_About this task_: Exact reproduction required: the lines below from the line with "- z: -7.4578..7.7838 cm" to the line with "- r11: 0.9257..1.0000", both ends included, and no others.

Data excerpts
* * * * * * *

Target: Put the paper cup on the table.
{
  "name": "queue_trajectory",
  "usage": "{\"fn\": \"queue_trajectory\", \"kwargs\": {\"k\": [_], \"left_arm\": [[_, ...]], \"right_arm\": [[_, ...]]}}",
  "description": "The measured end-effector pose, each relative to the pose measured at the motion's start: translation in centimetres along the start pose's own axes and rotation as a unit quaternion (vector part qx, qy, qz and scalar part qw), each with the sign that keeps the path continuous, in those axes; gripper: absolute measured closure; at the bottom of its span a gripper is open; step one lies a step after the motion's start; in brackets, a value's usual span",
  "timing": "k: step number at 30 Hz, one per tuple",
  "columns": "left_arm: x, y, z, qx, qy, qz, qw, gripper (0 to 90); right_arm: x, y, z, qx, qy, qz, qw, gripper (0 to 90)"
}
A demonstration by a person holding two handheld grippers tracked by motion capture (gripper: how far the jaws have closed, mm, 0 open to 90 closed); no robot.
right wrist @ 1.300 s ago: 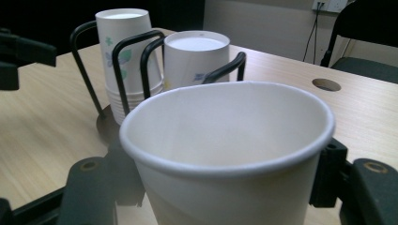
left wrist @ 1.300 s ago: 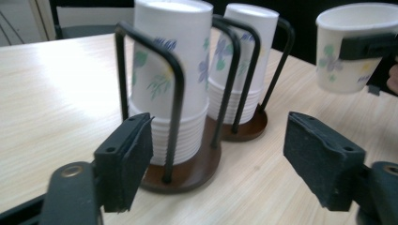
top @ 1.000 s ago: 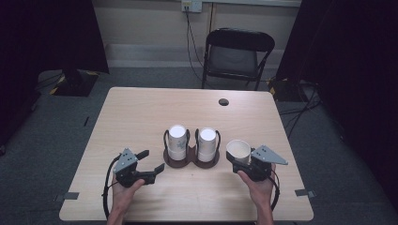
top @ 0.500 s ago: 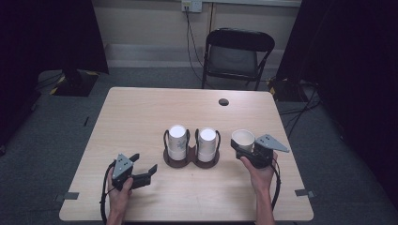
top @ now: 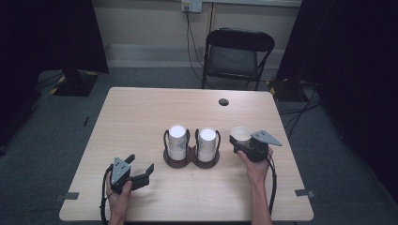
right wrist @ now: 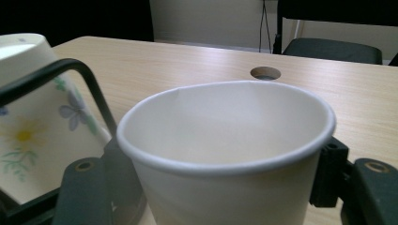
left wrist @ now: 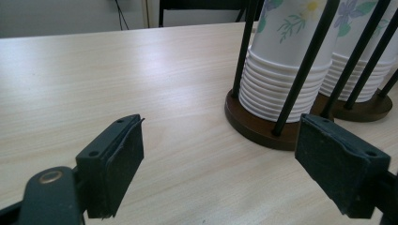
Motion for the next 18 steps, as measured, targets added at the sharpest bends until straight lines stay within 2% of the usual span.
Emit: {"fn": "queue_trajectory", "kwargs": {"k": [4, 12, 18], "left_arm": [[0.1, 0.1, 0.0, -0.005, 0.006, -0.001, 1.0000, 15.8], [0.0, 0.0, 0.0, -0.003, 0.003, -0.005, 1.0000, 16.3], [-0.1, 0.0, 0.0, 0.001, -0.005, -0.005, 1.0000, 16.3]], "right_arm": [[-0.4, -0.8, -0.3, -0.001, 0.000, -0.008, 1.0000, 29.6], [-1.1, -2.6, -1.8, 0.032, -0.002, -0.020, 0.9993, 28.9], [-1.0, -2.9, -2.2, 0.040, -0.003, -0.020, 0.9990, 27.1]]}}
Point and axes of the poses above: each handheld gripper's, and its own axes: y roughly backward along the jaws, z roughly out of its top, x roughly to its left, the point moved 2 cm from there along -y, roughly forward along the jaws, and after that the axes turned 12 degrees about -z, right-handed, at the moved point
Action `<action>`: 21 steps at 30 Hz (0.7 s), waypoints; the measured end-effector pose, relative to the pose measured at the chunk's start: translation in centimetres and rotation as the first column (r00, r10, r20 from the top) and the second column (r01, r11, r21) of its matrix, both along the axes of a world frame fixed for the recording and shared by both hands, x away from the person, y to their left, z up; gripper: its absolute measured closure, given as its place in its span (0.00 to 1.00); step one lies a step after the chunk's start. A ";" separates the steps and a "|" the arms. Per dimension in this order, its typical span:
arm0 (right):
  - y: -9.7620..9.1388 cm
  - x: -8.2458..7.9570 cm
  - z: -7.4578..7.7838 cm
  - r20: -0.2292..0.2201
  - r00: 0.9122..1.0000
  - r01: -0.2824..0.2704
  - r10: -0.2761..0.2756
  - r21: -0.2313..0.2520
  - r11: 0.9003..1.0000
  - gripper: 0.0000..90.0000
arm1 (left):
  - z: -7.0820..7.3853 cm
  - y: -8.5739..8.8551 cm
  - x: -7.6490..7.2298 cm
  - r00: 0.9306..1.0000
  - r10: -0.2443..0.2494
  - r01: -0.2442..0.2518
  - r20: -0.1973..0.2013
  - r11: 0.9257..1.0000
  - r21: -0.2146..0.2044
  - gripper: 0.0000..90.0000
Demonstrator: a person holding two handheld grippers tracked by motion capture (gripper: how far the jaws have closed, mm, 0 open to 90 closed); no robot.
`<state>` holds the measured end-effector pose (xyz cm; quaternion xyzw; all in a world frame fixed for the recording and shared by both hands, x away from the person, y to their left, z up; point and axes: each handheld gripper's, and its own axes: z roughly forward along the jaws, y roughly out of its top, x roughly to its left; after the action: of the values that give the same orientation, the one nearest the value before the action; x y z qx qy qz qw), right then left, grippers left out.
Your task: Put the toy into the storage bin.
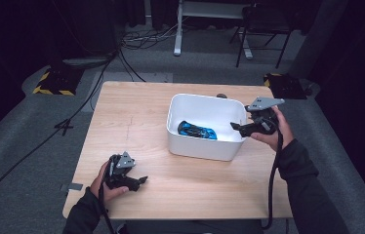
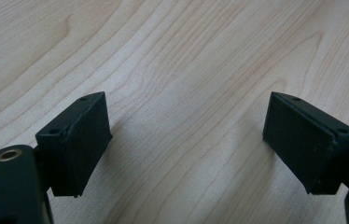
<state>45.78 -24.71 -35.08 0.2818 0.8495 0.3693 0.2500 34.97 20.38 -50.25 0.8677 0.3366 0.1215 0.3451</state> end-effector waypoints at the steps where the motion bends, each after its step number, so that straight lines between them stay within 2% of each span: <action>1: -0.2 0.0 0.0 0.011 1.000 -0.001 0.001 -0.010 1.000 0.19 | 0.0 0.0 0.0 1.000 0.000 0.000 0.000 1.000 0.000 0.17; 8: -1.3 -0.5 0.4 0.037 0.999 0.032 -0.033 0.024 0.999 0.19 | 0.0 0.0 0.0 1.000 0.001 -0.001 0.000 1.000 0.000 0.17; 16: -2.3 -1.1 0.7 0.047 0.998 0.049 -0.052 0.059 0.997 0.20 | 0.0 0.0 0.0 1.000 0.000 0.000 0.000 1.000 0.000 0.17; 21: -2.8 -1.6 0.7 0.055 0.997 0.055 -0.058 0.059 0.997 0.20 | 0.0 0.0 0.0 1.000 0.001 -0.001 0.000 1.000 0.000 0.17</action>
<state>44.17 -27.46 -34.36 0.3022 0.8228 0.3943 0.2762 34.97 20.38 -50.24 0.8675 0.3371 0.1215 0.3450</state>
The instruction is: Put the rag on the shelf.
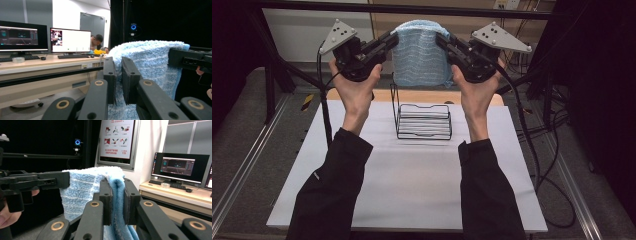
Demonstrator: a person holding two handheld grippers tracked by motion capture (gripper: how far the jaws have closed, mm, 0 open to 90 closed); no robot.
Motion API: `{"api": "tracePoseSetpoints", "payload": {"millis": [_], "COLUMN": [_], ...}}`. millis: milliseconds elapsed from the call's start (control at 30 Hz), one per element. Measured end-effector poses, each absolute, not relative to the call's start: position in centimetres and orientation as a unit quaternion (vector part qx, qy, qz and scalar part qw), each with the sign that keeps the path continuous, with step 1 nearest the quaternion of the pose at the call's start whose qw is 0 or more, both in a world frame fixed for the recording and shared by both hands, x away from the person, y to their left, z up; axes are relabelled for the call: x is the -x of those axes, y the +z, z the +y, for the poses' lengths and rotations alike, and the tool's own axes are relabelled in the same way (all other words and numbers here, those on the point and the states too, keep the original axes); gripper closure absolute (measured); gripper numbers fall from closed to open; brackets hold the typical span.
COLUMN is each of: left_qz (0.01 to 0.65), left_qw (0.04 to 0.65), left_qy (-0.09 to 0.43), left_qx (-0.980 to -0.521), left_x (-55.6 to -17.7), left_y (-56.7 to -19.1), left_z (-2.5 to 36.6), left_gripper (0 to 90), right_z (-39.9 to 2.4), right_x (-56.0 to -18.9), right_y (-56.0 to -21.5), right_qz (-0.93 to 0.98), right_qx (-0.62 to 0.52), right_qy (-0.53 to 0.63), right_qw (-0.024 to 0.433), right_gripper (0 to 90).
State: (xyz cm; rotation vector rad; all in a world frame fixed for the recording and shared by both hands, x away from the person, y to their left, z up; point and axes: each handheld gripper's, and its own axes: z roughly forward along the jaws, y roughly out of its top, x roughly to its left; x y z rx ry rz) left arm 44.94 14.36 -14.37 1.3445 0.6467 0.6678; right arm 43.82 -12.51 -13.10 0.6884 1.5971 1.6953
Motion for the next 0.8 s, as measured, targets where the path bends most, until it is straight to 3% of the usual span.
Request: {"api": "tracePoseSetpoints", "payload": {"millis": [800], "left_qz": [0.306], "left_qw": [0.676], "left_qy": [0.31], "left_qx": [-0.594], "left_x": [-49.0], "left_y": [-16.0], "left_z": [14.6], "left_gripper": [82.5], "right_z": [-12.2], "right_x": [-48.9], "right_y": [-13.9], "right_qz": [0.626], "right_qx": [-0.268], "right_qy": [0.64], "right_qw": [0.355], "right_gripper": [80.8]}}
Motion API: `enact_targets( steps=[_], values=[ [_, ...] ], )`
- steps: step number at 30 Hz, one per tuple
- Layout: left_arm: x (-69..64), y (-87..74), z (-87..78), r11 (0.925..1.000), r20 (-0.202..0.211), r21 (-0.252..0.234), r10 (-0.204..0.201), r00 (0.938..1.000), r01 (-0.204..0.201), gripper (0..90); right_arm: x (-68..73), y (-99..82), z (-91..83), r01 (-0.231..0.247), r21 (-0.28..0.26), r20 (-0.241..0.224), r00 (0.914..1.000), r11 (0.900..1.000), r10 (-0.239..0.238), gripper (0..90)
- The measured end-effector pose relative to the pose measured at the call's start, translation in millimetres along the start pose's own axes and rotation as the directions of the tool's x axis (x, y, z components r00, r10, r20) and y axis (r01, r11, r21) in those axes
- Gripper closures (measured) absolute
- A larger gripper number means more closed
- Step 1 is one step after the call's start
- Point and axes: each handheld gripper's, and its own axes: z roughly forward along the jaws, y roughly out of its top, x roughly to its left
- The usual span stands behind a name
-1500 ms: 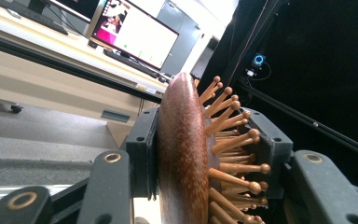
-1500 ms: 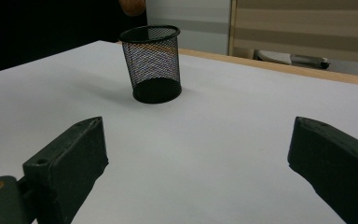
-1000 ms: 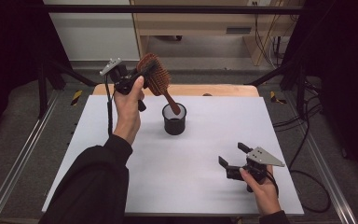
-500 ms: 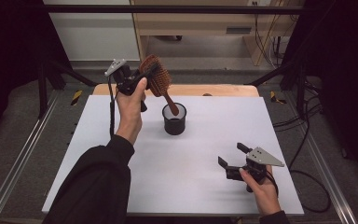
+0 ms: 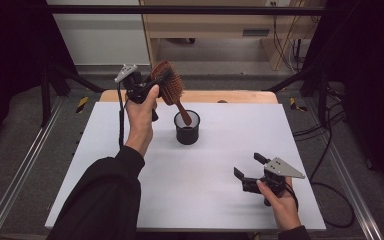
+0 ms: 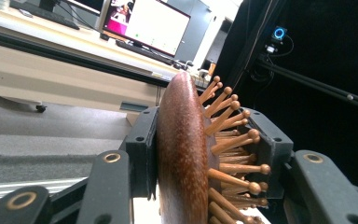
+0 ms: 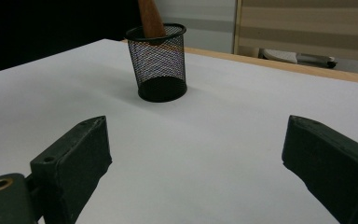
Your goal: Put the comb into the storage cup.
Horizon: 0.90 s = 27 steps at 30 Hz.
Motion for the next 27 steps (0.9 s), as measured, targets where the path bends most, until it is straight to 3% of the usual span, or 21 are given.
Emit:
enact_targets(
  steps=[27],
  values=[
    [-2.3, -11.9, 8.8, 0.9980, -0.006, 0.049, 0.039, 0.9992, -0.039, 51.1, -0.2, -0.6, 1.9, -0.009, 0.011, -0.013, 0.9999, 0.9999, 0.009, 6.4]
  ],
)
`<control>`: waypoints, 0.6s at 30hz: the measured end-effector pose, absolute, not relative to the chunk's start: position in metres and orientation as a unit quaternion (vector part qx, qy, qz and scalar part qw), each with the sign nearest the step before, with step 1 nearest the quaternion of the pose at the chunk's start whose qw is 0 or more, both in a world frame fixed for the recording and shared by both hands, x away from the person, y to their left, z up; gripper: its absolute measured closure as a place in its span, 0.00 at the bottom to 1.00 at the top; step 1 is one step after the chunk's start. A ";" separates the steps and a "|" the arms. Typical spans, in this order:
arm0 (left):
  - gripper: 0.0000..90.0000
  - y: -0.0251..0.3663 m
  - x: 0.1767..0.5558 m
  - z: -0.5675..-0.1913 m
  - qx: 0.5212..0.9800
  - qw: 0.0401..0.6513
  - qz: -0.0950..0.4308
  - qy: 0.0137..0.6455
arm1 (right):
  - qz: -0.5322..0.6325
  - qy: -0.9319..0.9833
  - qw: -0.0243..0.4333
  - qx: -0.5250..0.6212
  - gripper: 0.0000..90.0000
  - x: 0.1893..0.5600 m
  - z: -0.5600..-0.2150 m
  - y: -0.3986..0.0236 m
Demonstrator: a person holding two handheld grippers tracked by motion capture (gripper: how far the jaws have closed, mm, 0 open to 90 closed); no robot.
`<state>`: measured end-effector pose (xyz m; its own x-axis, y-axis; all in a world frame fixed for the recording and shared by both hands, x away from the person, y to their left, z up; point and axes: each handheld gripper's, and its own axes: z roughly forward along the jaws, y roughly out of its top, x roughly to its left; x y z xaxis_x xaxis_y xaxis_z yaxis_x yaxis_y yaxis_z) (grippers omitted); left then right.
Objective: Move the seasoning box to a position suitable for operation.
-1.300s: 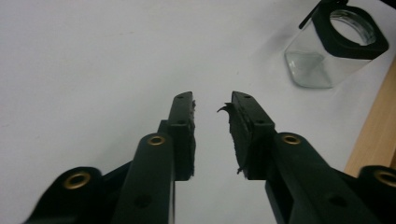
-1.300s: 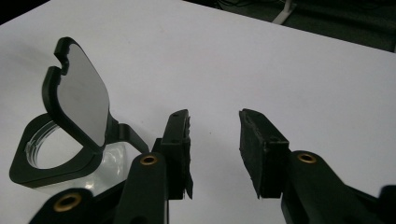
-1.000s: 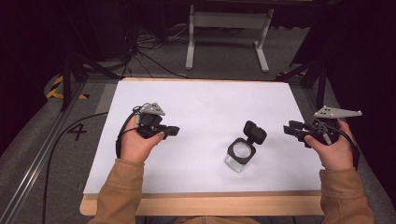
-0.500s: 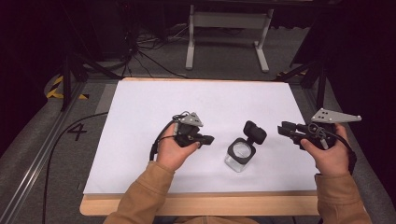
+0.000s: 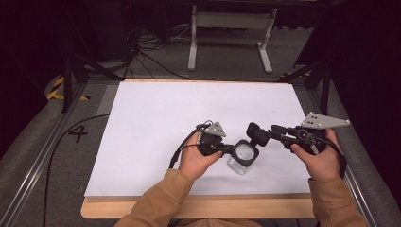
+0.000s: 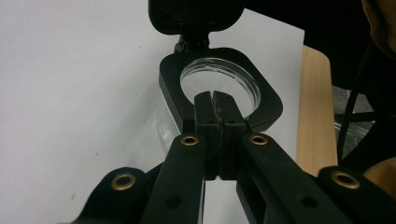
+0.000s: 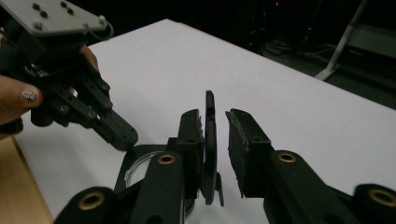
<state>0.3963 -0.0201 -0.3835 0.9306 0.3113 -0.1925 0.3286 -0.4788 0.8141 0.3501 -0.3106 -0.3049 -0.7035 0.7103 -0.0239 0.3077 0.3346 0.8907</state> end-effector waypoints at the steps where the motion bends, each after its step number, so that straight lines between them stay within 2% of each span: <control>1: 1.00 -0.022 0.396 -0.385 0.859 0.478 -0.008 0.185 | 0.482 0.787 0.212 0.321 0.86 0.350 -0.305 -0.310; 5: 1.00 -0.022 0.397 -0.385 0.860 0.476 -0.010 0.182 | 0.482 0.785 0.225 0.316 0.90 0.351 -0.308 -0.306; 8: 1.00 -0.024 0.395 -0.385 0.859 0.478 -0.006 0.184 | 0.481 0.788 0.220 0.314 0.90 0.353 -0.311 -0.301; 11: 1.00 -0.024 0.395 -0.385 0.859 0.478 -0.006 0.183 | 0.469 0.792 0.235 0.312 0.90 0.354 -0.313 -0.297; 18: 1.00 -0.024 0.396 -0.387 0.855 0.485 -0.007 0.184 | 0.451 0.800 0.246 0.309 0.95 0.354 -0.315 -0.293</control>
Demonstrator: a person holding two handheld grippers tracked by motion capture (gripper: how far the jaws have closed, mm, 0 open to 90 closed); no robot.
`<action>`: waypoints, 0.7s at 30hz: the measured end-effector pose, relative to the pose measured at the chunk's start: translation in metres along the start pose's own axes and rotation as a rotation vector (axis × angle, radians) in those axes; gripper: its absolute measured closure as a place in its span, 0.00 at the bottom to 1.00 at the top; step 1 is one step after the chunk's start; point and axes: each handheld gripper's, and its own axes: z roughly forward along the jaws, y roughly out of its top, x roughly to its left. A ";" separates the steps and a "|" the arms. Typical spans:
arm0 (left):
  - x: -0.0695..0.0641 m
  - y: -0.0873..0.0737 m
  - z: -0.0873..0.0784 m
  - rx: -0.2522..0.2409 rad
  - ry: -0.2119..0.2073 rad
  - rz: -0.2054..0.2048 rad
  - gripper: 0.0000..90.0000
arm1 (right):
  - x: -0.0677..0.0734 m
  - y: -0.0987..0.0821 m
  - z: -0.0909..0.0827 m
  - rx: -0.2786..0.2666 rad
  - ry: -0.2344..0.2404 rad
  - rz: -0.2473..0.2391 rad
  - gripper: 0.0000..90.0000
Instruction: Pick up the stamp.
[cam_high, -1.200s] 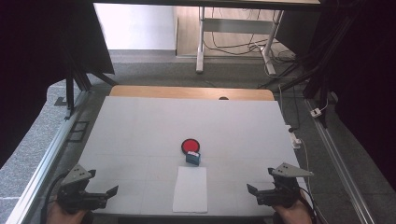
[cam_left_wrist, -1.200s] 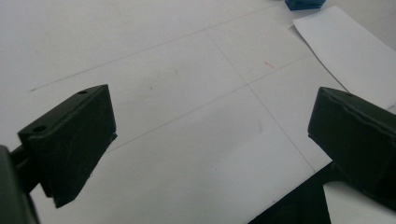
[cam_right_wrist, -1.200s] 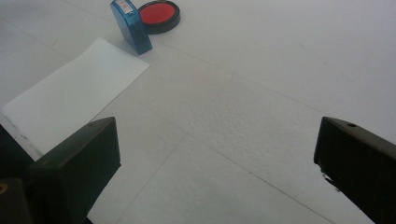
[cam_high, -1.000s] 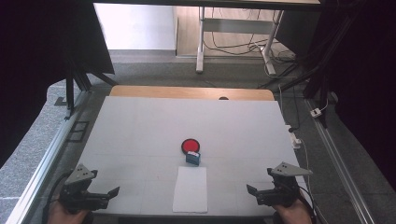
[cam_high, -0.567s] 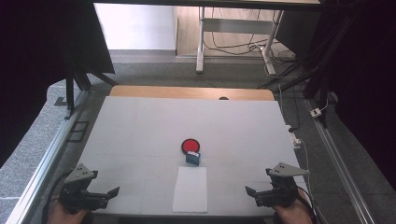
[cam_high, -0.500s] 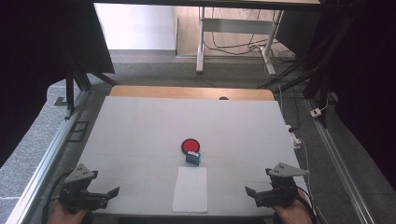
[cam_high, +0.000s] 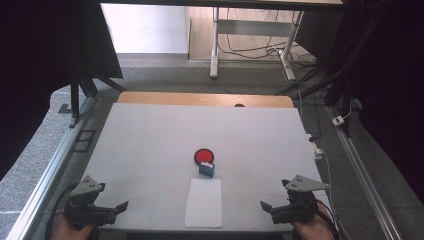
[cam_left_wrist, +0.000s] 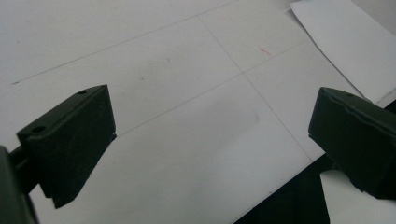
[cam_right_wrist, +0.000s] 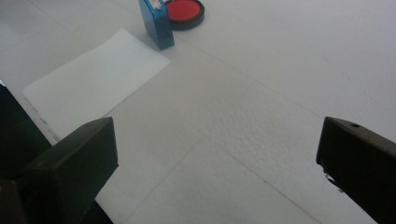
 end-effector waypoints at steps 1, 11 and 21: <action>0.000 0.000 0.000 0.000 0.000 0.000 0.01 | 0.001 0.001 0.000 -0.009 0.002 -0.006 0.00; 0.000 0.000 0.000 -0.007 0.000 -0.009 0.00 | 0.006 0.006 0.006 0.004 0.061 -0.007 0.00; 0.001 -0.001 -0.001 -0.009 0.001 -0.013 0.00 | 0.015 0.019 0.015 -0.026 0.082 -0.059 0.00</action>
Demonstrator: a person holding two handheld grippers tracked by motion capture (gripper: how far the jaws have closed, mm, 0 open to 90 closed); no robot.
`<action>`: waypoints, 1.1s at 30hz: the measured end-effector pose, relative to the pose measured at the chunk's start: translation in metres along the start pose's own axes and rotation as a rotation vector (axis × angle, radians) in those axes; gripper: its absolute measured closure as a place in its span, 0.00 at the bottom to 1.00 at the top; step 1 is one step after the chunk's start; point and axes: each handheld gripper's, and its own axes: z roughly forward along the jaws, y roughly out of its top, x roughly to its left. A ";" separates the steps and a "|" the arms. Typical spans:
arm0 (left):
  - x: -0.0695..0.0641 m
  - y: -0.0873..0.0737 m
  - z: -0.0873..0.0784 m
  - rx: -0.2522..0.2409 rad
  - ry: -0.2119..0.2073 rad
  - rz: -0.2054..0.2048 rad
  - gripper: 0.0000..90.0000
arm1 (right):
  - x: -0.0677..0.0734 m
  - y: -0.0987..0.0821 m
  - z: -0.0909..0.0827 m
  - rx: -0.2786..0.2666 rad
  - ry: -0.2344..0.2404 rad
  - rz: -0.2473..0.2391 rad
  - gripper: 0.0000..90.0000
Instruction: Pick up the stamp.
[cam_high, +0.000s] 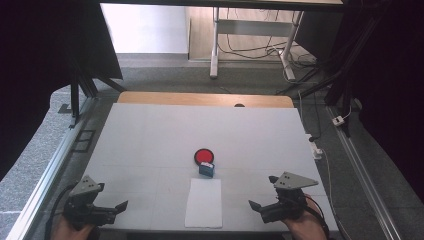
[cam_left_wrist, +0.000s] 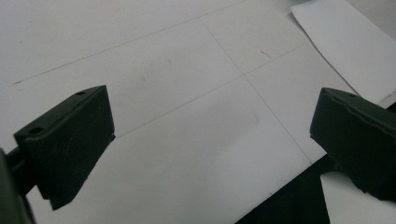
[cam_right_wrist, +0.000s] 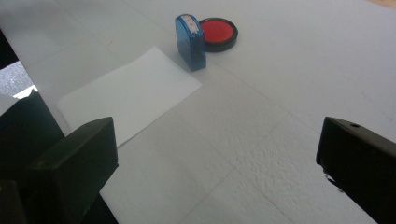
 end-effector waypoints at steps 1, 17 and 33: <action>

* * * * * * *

_Output of the exercise_:
  - z: -7.4578..7.7838 cm
  - r20: -0.2292..0.2201
  - r00: 0.9122..1.0000
  - r01: -0.2824..0.2704
  - r10: -0.2761..0.2756
  - r21: -0.2313..0.2520
  - r11: 0.9003..1.0000
  - gripper: 0.0000..90.0000
arm1 (left):
  - z: -7.0820..7.3853 cm
  - y: -8.5739..8.8551 cm
  - x: -7.6490..7.2298 cm
  - r00: 0.9306..1.0000
  - r10: -0.2443..0.2494
  - r01: -0.2442..0.2518
  - r20: -0.1973..0.2013
  - r11: 0.9257..1.0000

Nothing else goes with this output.